* _Task description_: The answer should consist solely of the lines from the first one below through the line containing "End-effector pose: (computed", copied exactly.

* _Records for the exercise_:
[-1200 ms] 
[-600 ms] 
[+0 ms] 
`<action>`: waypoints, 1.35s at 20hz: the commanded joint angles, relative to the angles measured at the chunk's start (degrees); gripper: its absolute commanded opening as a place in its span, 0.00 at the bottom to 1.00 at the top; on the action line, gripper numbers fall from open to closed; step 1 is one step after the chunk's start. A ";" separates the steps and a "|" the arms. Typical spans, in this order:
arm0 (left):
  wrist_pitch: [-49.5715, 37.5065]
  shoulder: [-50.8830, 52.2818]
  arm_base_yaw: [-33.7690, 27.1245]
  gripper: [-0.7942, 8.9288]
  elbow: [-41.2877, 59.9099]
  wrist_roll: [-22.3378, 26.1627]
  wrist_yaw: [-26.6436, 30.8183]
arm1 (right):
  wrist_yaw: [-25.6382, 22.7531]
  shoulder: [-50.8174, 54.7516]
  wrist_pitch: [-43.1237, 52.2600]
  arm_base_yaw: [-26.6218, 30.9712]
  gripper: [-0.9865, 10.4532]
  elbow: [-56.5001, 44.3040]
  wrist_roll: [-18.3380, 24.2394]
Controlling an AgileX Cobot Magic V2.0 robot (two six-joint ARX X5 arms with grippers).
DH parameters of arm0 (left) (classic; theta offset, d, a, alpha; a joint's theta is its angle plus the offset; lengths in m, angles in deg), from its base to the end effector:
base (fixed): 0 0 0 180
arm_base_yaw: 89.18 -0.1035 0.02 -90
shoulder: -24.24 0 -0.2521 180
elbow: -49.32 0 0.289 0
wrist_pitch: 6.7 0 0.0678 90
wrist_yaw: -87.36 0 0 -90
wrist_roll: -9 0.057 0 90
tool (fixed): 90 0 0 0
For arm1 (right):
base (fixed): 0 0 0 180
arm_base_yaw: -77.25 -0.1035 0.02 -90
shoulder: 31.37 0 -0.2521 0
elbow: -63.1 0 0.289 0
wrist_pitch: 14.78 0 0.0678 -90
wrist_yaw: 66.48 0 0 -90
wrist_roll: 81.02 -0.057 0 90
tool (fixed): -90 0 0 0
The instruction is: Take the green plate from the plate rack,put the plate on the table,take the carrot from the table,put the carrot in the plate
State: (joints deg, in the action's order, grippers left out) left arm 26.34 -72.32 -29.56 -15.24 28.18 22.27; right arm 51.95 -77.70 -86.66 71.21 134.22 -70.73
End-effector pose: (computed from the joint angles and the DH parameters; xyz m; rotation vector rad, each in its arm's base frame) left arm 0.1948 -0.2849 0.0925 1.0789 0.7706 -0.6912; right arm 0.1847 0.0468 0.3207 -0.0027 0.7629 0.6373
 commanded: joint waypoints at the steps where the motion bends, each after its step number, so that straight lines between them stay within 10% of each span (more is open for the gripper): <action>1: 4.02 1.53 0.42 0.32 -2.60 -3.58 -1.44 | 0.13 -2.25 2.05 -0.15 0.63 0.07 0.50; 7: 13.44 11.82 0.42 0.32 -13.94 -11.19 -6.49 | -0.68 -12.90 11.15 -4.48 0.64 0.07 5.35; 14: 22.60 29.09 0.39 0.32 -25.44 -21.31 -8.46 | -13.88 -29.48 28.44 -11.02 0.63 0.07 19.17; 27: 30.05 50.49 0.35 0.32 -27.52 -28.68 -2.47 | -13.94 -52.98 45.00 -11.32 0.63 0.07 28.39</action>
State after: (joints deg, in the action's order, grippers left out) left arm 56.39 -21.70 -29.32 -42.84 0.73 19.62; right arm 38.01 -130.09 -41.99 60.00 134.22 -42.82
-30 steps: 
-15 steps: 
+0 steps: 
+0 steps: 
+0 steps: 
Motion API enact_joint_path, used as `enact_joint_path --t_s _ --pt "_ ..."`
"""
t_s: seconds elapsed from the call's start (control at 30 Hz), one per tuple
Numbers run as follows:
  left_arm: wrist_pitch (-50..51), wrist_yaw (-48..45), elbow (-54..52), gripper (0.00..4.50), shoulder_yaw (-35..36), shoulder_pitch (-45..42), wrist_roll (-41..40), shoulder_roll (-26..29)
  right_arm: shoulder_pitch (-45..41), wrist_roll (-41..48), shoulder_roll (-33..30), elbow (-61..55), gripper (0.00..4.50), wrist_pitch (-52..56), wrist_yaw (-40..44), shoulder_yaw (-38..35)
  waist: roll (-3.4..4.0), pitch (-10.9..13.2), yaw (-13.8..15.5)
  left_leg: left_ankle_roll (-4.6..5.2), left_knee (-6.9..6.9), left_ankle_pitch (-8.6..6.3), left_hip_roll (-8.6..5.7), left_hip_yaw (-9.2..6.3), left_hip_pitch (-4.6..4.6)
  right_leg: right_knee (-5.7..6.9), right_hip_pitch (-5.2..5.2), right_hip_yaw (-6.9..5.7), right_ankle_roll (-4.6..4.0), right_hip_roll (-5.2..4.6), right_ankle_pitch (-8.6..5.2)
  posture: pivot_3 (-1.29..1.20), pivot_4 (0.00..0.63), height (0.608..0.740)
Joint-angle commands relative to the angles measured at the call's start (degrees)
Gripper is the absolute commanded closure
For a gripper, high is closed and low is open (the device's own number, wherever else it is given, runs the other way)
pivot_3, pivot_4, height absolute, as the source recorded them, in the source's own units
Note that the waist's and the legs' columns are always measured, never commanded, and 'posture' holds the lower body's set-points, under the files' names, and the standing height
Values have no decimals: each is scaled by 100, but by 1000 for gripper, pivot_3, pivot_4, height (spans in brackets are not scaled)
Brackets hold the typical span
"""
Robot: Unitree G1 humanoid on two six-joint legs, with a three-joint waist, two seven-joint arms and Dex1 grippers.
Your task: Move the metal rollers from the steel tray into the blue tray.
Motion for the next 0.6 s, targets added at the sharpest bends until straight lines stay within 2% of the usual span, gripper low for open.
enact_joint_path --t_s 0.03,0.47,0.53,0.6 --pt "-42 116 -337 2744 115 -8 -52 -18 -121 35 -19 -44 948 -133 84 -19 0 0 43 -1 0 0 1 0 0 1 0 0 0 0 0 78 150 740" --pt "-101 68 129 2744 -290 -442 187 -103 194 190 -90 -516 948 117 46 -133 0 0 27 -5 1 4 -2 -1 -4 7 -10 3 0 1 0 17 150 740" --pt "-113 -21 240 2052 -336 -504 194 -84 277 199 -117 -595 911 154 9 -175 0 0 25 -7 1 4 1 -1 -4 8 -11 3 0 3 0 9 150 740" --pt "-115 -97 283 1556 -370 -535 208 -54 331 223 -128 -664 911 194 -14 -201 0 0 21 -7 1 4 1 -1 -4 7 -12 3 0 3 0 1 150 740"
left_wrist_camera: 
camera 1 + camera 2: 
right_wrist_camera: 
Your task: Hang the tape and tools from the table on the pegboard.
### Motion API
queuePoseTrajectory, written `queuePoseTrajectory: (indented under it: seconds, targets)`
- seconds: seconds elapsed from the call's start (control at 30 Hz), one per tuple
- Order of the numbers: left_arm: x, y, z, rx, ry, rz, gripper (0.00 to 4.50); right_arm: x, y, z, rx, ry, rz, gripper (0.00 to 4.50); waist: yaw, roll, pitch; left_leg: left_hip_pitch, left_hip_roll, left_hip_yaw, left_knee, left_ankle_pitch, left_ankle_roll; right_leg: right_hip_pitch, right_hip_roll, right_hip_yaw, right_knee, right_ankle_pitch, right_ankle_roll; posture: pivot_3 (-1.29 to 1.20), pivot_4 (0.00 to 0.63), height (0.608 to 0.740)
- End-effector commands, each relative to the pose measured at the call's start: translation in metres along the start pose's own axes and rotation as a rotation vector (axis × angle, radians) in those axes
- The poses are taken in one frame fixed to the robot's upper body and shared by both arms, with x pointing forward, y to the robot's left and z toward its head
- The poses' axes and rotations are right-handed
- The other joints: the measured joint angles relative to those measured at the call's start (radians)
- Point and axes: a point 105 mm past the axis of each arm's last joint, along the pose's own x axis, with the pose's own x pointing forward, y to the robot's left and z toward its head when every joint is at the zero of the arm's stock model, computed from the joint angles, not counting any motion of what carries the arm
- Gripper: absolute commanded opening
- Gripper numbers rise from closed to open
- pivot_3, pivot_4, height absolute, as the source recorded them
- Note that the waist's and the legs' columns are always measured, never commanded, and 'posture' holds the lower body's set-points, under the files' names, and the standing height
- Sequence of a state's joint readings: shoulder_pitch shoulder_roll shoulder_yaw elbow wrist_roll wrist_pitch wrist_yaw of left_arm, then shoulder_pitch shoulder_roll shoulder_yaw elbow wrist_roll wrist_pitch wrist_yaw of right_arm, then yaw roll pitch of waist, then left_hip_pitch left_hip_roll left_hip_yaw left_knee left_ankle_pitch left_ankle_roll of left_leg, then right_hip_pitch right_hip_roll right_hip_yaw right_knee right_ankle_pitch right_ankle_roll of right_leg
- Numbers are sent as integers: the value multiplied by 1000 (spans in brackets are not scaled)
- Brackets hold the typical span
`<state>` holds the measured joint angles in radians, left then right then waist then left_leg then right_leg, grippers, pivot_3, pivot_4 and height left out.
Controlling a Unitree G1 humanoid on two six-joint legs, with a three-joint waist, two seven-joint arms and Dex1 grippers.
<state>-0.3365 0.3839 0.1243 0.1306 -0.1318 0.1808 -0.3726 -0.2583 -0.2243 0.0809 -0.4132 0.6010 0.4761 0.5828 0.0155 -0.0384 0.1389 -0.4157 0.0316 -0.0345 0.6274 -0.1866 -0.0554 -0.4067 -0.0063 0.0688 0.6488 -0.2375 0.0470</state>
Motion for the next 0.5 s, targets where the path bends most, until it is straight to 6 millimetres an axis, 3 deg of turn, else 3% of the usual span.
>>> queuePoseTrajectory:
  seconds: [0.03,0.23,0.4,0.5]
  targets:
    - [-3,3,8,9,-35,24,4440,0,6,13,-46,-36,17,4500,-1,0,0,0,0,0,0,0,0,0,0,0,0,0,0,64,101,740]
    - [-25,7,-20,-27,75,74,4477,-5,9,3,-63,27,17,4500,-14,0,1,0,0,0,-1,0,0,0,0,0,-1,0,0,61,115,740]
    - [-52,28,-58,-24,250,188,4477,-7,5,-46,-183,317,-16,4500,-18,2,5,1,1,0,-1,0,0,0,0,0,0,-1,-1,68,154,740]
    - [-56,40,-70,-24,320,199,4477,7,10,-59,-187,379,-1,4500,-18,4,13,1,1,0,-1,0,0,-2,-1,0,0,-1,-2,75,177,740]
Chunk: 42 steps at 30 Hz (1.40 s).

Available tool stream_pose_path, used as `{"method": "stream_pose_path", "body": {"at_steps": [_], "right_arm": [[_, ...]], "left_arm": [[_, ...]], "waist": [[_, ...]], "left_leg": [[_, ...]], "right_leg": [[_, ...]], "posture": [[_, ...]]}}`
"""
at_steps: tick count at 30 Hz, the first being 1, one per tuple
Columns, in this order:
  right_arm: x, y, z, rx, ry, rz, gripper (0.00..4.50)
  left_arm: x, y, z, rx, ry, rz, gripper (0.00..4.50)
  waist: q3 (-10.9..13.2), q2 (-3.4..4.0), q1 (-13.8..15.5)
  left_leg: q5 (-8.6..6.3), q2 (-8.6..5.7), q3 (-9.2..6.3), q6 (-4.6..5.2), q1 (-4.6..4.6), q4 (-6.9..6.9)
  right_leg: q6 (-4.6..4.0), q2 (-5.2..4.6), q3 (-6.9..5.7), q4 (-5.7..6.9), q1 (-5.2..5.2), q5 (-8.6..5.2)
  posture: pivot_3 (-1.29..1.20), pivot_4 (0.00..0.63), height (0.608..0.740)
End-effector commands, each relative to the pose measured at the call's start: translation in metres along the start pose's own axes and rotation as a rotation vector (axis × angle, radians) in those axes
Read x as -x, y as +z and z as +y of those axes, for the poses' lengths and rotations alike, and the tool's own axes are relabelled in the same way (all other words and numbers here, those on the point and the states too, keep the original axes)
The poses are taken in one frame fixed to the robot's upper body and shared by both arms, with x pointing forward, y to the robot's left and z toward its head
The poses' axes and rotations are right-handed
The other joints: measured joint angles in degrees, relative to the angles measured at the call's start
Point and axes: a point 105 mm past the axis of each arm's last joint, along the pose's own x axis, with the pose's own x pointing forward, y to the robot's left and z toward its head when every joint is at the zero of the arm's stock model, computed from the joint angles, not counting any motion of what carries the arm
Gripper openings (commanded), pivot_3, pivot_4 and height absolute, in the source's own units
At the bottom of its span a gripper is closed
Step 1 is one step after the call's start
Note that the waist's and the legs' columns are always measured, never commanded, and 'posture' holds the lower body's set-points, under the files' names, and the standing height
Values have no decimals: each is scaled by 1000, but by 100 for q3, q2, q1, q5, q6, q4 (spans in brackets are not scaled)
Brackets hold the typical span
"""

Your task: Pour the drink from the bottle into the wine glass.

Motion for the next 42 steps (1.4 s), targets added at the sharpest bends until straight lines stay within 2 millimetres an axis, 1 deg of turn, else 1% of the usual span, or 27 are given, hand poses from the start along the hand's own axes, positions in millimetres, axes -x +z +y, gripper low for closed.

* _Output_:
[-1200 ms] 
[-600 ms] 
[+0 ms] 
`<action>`: waypoints, 1.35s at 20hz: the commanded joint angles, relative to the angles measured at the chunk's start (degrees); gripper: its absolute commanded opening as a place in its span, 0.00 at the bottom to 1.00 at the top; on the action line, gripper numbers fall from open to closed; step 1 is one step after the chunk's start. A ";" separates the steps and a "|" the arms. Typical spans, in this order:
arm0 (left):
  wrist_pitch: [-49.5715, 37.5065]
  shoulder: [-50.8830, 52.2818]
  arm_base_yaw: [-33.7690, 27.1245]
  gripper: [-0.7942, 8.9288]
  elbow: [-41.2877, 59.9099]
  wrist_roll: [-22.3378, 26.1627]
  wrist_yaw: [-26.6436, 30.8183]
arm1 (right):
  wrist_yaw: [-25.6382, 22.7531]
  shoulder: [-50.8174, 54.7516]
  wrist_pitch: [-43.1237, 52.2600]
  arm_base_yaw: [-26.6218, 30.9712]
  gripper: [-0.9865, 10.4532]
  elbow: [-56.5001, 44.3040]
  wrist_roll: [-18.3380, 24.2394]
Controlling an AgileX Cobot Magic V2.0 robot (two six-joint ARX X5 arms with grippers).
DH parameters of arm0 (left) (classic; theta offset, d, a, alpha; a joint's theta is its angle plus the offset; lengths in m, angles in deg), from its base to the end effector:
base (fixed): 0 0 0 180
arm_base_yaw: 89.18 -0.1035 0.02 -90
shoulder: -24.24 0 -0.2521 180
elbow: -49.32 0 0.289 0
wrist_pitch: 6.7 0 0.0678 90
wrist_yaw: -87.36 0 0 -90
wrist_roll: -9 0.057 0 90
tool (fixed): 90 0 0 0
For arm1 (right):
base (fixed): 0 0 0 180
arm_base_yaw: -77.25 -0.1035 0.02 -90
shoulder: 31.37 0 -0.2521 0
elbow: -63.1 0 0.289 0
wrist_pitch: 14.78 0 0.0678 -90
wrist_yaw: 66.48 0 0 -90
wrist_roll: 81.02 -0.057 0 90
tool (fixed): -90 0 0 0
The instruction is: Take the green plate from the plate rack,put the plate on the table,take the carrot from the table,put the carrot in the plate
State: (joints deg, in the action's order, grippers left out) left arm 26.34 -72.32 -29.56 -15.24 28.18 22.27; right arm 51.95 -77.70 -86.66 71.21 134.22 -70.73
End-effector pose: (computed from the joint angles and the DH parameters; xyz m; rotation vector rad, each in its arm's base frame) left arm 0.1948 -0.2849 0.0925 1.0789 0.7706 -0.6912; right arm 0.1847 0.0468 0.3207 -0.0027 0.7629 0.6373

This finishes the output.